■ Instructions to follow ■
If a line in the data has the string "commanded", please show it.

■ Supplied data ■
________________________
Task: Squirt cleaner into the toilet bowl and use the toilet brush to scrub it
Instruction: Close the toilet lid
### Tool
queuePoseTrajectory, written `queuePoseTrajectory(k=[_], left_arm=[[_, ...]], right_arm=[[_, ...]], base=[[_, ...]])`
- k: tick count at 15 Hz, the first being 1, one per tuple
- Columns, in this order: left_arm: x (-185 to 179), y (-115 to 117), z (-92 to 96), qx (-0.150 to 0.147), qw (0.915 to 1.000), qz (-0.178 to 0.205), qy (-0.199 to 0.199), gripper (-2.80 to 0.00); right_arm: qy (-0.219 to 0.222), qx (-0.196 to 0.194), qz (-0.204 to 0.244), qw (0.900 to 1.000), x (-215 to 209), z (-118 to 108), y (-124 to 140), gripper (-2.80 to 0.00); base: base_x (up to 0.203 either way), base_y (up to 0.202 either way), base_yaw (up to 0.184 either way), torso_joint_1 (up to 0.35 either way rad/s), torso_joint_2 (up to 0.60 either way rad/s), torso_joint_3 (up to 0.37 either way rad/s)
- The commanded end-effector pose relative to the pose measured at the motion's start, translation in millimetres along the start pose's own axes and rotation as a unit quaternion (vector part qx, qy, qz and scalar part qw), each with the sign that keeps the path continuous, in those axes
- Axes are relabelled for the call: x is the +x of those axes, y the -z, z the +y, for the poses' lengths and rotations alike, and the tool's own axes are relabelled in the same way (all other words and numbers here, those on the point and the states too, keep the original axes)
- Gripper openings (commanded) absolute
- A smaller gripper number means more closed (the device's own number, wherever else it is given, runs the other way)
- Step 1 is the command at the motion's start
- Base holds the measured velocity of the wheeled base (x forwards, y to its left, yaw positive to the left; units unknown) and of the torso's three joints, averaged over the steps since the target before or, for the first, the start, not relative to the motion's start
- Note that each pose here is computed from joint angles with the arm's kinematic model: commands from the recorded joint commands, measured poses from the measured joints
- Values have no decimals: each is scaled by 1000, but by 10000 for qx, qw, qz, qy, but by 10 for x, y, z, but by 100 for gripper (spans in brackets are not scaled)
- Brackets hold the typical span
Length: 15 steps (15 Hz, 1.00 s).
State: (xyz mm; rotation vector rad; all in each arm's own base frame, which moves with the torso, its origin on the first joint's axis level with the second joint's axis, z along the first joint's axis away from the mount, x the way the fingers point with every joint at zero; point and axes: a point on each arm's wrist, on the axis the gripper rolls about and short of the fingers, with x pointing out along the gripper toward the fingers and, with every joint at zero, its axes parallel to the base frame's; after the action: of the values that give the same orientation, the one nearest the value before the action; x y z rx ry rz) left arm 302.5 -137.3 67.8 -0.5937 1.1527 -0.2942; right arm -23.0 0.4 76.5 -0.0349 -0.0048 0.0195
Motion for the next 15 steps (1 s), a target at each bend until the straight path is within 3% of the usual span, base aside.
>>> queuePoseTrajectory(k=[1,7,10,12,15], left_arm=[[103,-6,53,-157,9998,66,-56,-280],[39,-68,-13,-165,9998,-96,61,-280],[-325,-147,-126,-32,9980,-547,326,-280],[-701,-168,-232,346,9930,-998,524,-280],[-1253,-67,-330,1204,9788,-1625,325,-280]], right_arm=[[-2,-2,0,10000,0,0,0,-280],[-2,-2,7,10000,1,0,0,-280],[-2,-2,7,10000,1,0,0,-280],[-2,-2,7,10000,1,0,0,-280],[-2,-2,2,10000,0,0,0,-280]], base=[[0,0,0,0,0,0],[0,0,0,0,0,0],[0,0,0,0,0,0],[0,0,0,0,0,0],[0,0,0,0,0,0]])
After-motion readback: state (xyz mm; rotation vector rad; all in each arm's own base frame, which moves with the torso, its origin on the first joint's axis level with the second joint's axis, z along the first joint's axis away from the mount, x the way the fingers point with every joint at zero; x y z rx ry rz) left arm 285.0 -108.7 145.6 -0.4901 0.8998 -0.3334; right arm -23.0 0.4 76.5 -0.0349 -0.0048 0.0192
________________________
■ Written answer ■
- The commanded end-effector pose relative to the pose measured at the motion's start, translation in millimetres along the start pose's own axes and rotation as a unit quaternion (vector part qx, qy, qz and scalar part qw), each with the sign that keeps the path continuous, in those axes
- Gripper openings (commanded) absolute

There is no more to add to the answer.